BLOG

5 Common Areas New Investors Struggle With

By on September 27, 2016
investor struggles

Navigating the real estate investing waters isn’t easy. This is especially the case as you are just starting out.  As exciting as a new career may be there are a few essential items you need to have in place.  Without these items you will be left wondering why you are not having the success you anticipated.  Taking some time to organize your business before you get too far is often times the best thing you can do.  Instead of going from deal to deal without a plan you can hit the ground running.  Here are the five most common areas that new investors struggle with.
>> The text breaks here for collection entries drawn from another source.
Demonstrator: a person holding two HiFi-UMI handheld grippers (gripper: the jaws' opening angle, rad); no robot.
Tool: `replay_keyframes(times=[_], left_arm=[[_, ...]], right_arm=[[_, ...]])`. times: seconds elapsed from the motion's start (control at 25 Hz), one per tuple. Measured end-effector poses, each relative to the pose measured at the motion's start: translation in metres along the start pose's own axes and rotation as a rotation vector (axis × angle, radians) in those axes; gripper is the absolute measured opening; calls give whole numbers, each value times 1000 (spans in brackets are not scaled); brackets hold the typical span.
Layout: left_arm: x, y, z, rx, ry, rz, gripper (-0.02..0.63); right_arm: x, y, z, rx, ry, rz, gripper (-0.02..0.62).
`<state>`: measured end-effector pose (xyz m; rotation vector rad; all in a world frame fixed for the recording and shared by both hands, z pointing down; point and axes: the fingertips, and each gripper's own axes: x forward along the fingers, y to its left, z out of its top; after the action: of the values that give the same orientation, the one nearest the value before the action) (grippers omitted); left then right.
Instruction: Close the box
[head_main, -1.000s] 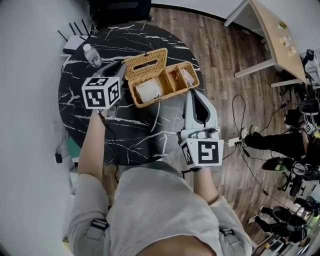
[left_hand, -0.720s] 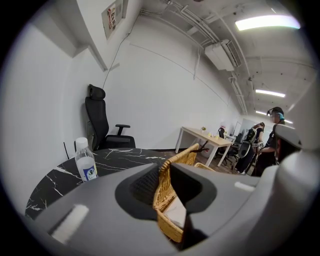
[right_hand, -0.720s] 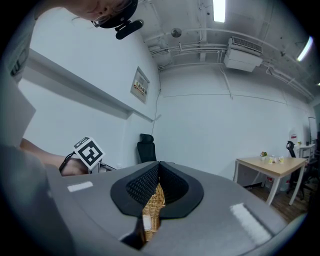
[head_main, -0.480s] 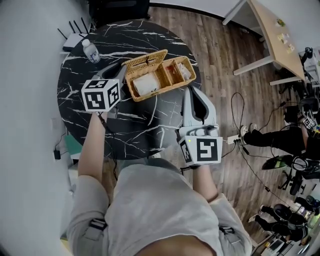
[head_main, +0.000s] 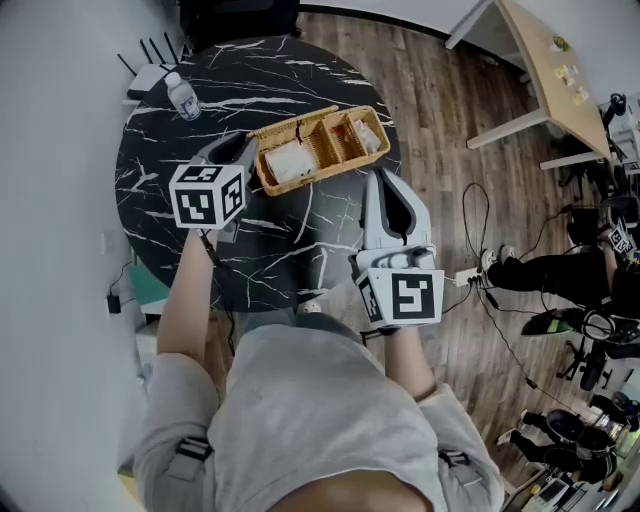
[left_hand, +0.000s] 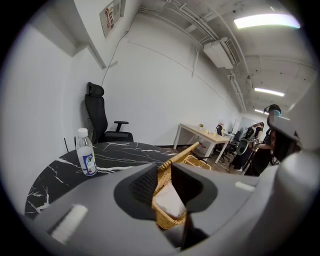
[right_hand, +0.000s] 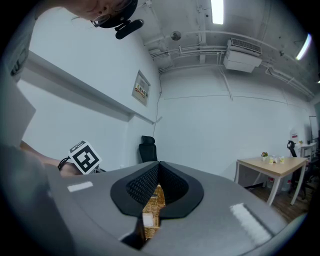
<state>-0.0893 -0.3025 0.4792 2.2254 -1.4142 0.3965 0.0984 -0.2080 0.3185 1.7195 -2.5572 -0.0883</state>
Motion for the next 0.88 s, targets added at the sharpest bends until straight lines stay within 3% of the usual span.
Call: replay_keyframes(times=[0.88], left_arm=[[-9, -28, -61, 5, 101, -47, 153]], right_arm=[[-10, 5, -1, 9, -5, -1, 5]])
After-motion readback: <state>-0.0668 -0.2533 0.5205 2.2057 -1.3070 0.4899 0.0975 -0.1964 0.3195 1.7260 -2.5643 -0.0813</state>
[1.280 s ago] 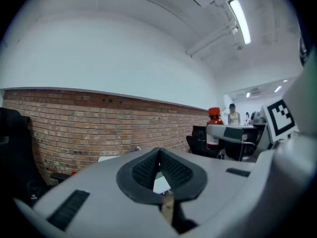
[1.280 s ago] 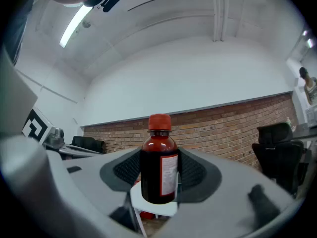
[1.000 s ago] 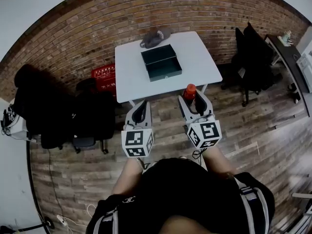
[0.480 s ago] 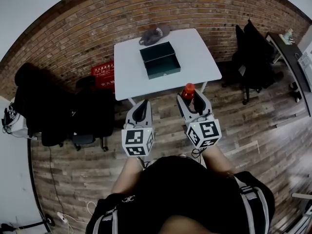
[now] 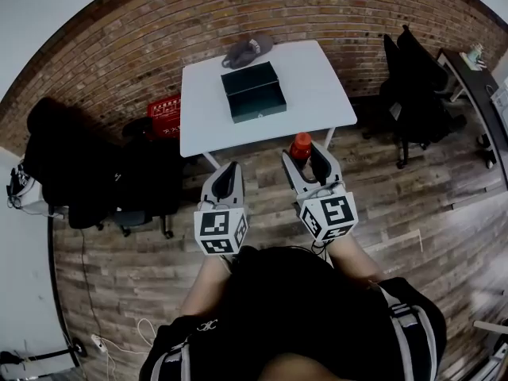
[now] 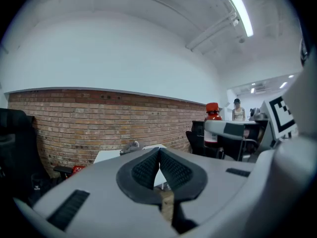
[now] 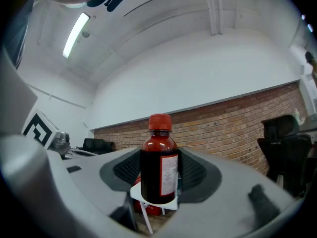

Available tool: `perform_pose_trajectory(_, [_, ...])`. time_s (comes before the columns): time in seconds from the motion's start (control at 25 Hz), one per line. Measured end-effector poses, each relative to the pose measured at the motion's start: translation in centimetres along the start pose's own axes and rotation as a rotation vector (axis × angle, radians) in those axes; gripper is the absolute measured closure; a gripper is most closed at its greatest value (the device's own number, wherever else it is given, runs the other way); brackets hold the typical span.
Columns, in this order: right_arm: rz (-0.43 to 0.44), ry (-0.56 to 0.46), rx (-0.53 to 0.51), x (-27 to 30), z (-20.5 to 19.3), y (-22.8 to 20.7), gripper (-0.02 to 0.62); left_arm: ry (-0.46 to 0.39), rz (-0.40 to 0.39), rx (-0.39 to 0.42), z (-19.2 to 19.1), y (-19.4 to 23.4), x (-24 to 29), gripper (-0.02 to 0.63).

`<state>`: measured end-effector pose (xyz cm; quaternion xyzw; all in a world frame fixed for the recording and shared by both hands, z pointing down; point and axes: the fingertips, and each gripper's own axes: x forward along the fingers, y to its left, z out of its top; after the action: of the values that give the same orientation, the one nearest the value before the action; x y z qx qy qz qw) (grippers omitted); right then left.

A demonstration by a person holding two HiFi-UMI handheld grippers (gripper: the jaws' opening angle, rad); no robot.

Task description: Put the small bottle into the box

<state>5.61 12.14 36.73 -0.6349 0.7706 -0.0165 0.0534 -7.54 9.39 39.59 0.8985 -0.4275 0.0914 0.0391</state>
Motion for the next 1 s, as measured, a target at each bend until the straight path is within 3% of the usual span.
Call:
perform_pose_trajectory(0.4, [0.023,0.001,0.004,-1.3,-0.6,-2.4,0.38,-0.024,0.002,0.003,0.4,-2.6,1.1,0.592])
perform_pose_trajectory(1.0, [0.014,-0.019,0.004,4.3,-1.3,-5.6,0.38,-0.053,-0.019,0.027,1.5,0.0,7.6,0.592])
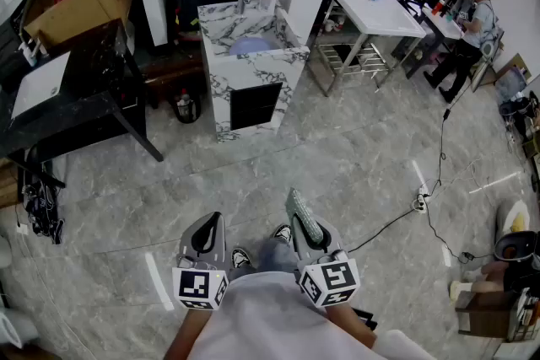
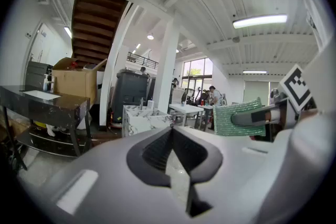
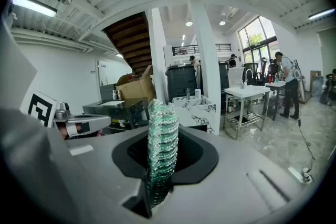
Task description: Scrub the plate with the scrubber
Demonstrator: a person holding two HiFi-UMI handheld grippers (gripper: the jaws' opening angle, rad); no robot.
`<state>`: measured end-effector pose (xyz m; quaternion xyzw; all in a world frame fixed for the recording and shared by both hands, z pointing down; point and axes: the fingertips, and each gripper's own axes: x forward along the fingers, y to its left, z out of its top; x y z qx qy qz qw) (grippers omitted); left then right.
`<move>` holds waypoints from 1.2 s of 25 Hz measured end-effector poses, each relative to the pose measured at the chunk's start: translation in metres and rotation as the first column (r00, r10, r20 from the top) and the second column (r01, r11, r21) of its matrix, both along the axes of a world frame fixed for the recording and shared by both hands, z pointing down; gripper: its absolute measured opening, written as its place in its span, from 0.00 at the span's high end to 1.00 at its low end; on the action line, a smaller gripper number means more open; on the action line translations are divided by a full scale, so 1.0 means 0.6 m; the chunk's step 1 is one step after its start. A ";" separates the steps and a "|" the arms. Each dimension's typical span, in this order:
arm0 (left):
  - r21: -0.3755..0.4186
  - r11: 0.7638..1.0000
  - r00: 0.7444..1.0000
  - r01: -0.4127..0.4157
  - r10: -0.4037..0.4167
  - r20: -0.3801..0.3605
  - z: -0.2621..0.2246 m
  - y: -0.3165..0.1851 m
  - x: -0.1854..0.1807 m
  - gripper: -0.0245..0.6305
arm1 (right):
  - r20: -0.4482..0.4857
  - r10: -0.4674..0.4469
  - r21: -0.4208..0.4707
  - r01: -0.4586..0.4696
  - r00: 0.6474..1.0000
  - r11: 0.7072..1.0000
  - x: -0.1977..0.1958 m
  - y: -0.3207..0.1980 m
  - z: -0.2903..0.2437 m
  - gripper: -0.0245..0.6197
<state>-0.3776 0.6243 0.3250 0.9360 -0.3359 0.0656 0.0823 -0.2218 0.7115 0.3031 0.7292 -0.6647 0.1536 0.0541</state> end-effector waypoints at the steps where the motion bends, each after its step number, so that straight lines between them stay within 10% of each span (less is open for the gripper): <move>1: -0.003 1.000 1.000 -0.002 0.002 0.001 0.001 0.002 0.002 0.89 | -0.001 0.002 -0.004 -0.002 1.000 1.000 0.002 0.003 0.000 0.88; 18: -0.040 0.997 0.998 -0.062 0.063 0.016 0.024 -0.012 0.053 0.89 | 0.070 0.056 -0.028 -0.054 0.996 0.998 0.041 -0.006 0.020 0.87; 30: -0.046 0.997 0.995 -0.060 0.064 0.079 0.035 -0.141 0.168 0.89 | 0.126 0.004 -0.044 0.002 0.992 0.999 0.147 -0.166 0.054 0.87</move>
  • Not Having A Plan. Whether you are looking to buy one property a year or one a week you need to have a firm plan in place. Investing in real estate is very much like any other business. You need to have an idea of how you are going to generate leads, handle the finances and keep things moving forward. Where new investors struggle is bouncing around from market to market without an end goal in mind. They may have seen a rehab show on TV and think that anyone can do it. While anyone technically can buy an investment property not every investor is going to be successful. Before you even sit down with a real estate agent you need to know where you want your business to go. Start by making a list of long and short term goals. Next, make an action plan and a list of who you need to help you. Finally, asses how much capital you have or how much you will need. Without a plan you are bound to fail.
  • Not Following The Numbers. Most new investors think that intuition is a big part of finding deals. The reality is that your gut has very little to do with your success. The single most important factor in any deal is the numbers. If the numbers don’t make sense you need to walk away. Of course, this is easier said than done. It is not easy walking away from a deal you have had your eye on for weeks. It takes a good amount of discipline to walk away and wait for the next deal. It is this discipline that often makes all the difference. Investing in real estate is about making a profit. You are not judged on how many properties you accumulate. All it takes is one bad deal to set your business back months. If the deal is poor enough it could be too much to recover from. Before you make any decision you need to arm yourself with as much information and data as possible. You need to know and understand the numbers and what they mean. If you follow the numbers all the time you greatly increase your chances for success.
  • Not Having Enough Resources. Every successful investor has an ample amount of resources at their disposal. These can accumulate over time but some should be in place before you get started. Even if you don’t use your own capital you need to have reserves. These can be used for pulling title, ordering inspections or finding deals through wholesalers. In addition to capital you also need a base of contacts. Your real estate agent, mortgage broker and attorney can not only help you find deals but ensure they actually close. You don’t necessarily need to start with a full arsenal of resources but you shouldn’t go in empty either. At some point in almost every deal you will need to resort to plan B. When you do you don’t want to have to scramble to find the resources you need.
  • Not Knowing The Market. A good deal is only that if you can do something with it. You may have the opportunity to buy a property at a severe discount but what do you plan on doing with it? If the property is located in a down market it make years before you can see any appreciation. This is why market knowledge is so critical. Things can change dramatically from one town to the next. Even within the same town two similar looking properties can hold entirely different appeal. Before you even make an offer you need to have an exit strategy firmly in place. You need to know the worst case scenario and how long you anticipate holding the property for. In many cases the specific market is just as important as the actual property.
  • Not Finding Help. Investing in real estate often takes more than just one person. Even if you have knowledge of the business there are many things that require an extra set of eyes or ears. You need to have a firm grasp of what is going on with your business at all times. If you have any questions or don’t understand the process you need to ask for help. This could be in the form of advice from a contractor or asking the right questions to a clerk at town hall. The longer you are in the business the easier things will become. Until you acquire the confidence and experience you need it is ok to ask for help.

Your first six months in the business are the most difficult. As you are just starting out focus on not falling for these five common mistakes.